Ghosting: an innovative trend made possible by the age of technology, allowing the apathetic termination of relationships without having to so much as lift a finger. Whilst mostly associated with dating and a symptom of our fast-paced tinder-swiping society, to be ghosted by friends in the semi-public group chat is a lesser known heartbreaking and humiliating experience. To be candid, this happened to myself last year. It was embarrassing, upsetting, confusing and infuriating. As a digital form of social exclusion (along with my crippling self-doubt and aversion to conflict), the thought of resolving the situation and getting closure seemed impossible. It took a lot of time, but with some cathartic self-reflection and a little help from friends still around, healing was made possible. If you have had the similar misfortune, then consider these 5 steps on how to respond to being ghosted in the group chat:
Assess the Situation
Be honest with yourself about whether you have done anything to hurt or offend the people who have ghosted you. Unlike one-to-one ghosting, which may be due to a bad mood or the classic case of the ‘silent treatment’, the group chat ghost is an arranged, systematic shun, and, if provoked, would likely be because of a serious mistake. But if you’re reading this article it can be assumed that this isn’t the case.
This step should be thought out carefully. It is easy to respond to hurt feelings with anger, but there could be some honest confusion leading to either a) the sudden silence and therefore assumed creation of a new group chat, or b) the disappearance and therefore removal from a group chat (or in my case, both). If you are still able to communicate, then calmly ask whether something might be up, and suggest a casual plan. If the silence continues, unfortunately the friendship is dead. This is horrendously painful and leads to step 3…
Whilst it may not be the healthiest or most advisable, we may as well not kid ourselves and pretend that obsessing over the situation is avoidable. Rather than fighting it, allow your mind to go wild. You’ll probably try to remember every little detail leading up to the ghosting, who said what, where, when, why and how. I advise you take on this step with a friend who still has your back, as they will help to reaffirm your greatness and sanity.
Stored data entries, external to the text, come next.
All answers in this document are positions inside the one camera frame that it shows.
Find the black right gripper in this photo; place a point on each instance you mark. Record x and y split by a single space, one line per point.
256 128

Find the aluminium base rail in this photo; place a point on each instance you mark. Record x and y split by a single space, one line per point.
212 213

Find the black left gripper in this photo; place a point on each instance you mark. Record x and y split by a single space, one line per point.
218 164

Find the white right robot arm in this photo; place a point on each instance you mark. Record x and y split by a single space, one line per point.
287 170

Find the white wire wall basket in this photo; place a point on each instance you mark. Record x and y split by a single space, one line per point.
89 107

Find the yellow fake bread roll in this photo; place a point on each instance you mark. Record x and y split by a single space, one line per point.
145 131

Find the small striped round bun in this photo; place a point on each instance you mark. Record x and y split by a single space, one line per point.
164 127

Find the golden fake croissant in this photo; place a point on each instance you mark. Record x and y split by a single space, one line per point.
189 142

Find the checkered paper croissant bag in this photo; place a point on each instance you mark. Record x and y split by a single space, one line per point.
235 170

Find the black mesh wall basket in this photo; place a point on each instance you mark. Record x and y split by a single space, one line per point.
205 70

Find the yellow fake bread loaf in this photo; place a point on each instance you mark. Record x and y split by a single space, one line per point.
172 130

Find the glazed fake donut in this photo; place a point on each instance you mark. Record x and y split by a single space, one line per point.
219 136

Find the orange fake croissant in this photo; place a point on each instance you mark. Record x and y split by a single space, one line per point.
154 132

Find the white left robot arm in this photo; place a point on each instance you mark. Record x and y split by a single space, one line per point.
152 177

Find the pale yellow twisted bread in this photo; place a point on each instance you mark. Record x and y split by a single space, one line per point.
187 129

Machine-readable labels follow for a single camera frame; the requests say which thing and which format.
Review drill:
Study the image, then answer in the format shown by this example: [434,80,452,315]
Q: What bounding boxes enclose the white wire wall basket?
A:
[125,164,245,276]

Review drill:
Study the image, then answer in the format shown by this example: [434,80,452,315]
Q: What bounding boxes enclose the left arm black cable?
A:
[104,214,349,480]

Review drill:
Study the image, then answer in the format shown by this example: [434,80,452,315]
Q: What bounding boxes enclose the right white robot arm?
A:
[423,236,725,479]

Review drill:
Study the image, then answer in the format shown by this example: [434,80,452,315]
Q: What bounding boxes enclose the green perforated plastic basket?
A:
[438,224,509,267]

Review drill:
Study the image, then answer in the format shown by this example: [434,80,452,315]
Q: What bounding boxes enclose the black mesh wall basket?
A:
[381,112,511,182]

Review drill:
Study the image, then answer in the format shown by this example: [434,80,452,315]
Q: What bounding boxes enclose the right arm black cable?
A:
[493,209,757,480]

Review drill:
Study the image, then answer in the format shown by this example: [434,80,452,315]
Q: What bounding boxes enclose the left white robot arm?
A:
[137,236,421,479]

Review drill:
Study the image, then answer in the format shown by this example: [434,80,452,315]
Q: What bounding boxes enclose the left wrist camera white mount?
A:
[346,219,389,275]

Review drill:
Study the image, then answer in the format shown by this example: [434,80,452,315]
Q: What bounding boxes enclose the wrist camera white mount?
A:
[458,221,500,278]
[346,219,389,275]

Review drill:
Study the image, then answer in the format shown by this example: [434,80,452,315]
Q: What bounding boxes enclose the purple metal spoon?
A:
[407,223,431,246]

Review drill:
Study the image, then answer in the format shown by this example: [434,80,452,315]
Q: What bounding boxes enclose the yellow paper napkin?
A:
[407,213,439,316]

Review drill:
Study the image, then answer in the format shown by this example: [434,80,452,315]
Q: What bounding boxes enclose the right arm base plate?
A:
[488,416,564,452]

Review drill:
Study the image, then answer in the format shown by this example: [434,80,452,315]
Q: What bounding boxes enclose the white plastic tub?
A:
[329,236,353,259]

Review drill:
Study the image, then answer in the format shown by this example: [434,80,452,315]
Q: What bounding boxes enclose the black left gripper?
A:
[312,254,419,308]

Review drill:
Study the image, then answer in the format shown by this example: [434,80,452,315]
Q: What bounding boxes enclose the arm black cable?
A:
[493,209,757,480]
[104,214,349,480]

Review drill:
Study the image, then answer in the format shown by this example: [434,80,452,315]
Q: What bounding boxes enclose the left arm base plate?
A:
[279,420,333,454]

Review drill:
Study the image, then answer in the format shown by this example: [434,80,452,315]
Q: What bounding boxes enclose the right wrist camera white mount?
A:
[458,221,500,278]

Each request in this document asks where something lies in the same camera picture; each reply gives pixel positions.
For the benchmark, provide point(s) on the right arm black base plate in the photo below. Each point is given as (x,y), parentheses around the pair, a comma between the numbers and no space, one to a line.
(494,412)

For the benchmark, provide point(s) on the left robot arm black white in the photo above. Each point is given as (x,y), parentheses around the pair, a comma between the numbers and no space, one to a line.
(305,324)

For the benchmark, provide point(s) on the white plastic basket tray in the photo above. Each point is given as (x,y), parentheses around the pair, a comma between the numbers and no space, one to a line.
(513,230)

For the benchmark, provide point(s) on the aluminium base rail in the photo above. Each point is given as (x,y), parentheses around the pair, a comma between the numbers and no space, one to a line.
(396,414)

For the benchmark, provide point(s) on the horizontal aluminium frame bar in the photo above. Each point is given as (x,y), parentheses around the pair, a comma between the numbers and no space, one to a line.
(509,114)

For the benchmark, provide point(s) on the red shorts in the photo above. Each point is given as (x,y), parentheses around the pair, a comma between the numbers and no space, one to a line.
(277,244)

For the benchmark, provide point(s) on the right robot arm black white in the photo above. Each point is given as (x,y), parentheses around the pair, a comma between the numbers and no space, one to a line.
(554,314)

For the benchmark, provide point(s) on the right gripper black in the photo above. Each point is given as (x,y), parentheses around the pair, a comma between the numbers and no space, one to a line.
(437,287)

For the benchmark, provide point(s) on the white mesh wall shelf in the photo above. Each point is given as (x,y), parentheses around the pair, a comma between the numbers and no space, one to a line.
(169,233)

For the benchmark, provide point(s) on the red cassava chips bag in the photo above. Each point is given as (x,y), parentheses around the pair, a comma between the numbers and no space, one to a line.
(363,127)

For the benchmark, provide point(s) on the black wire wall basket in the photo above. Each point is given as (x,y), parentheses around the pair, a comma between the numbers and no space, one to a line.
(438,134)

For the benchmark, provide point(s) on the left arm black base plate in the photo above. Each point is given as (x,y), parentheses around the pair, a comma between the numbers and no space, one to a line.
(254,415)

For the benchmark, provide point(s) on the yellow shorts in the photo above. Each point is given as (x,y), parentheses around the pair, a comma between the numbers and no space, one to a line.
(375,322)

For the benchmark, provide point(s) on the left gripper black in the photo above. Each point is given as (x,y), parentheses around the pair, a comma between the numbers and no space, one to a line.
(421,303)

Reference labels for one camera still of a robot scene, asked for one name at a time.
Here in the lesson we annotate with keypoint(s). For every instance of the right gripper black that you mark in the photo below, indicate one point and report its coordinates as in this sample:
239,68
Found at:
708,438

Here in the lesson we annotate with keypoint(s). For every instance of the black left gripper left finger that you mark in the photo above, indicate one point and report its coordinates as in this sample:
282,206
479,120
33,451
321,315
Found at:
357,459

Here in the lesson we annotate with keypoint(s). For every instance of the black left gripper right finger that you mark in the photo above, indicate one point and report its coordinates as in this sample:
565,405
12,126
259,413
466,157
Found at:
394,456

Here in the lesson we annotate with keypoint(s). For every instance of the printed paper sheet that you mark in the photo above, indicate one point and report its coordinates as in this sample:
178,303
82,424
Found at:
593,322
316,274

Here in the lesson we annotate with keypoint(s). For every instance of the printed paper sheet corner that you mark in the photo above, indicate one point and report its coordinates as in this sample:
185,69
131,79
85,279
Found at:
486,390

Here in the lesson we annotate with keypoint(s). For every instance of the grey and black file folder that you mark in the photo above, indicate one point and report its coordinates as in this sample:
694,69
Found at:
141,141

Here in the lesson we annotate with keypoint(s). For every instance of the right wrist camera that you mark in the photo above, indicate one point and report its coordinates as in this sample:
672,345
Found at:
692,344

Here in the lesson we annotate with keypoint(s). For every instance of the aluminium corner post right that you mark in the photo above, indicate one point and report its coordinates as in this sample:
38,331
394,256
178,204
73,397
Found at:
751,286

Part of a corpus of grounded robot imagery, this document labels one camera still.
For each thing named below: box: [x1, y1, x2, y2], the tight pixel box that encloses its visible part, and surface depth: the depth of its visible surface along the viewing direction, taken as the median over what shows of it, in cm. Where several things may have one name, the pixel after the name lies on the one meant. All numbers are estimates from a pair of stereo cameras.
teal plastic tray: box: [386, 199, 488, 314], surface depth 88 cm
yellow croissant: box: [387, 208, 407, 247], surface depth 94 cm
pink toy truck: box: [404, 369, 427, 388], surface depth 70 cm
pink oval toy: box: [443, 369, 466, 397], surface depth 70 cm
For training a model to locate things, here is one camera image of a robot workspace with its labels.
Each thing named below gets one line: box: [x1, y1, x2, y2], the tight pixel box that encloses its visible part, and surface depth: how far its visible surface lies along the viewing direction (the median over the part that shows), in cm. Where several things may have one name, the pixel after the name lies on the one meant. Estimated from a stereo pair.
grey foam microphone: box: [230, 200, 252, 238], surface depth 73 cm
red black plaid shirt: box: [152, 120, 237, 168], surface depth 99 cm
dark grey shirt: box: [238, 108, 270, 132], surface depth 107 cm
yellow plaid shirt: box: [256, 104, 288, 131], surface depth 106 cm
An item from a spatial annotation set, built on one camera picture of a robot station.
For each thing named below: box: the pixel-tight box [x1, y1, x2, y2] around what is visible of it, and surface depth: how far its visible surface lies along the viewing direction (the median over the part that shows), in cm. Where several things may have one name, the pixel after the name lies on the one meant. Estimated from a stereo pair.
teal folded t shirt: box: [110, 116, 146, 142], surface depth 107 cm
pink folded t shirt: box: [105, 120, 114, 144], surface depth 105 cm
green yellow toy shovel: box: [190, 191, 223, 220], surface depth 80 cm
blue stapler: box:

You have basically just been dumped by multiple important people in your life, and avoiding the pain is impossible. Just like any romantic breakup, friendship breakups wreak havoc on our emotions. Everybody mourns differently, but a good tactic is to first allow yourself to feel the heartbreak, but eventually compartmentalise the past-friend and present-friend as two entirely different people. This allows you to retain and cherish happy memories whilst ultimately letting go of those who have hurt you.
Remember the Important Things
Take some time to realise that having people in your life who are willing to cut you out in such a heartless way are not worth having. While you may never get a solid answer as to why the group chat ghosted you, the fact is that as time goes by and circumstances change, people grow up and drift apart. You will make new friends and let go of old ones. For the special few who stick around through it all – cherish them. These are the ones worth holding onto. If ever in future a member of the group chat tries to get back in contact, hear them out, and use your own discretion to determine whether their attempt at reconciliation is genuine or not. It could be worth rebuilding the friendship if their explanation is reasonable. But remember, your worth is determined by your own judgement, and no one else’s.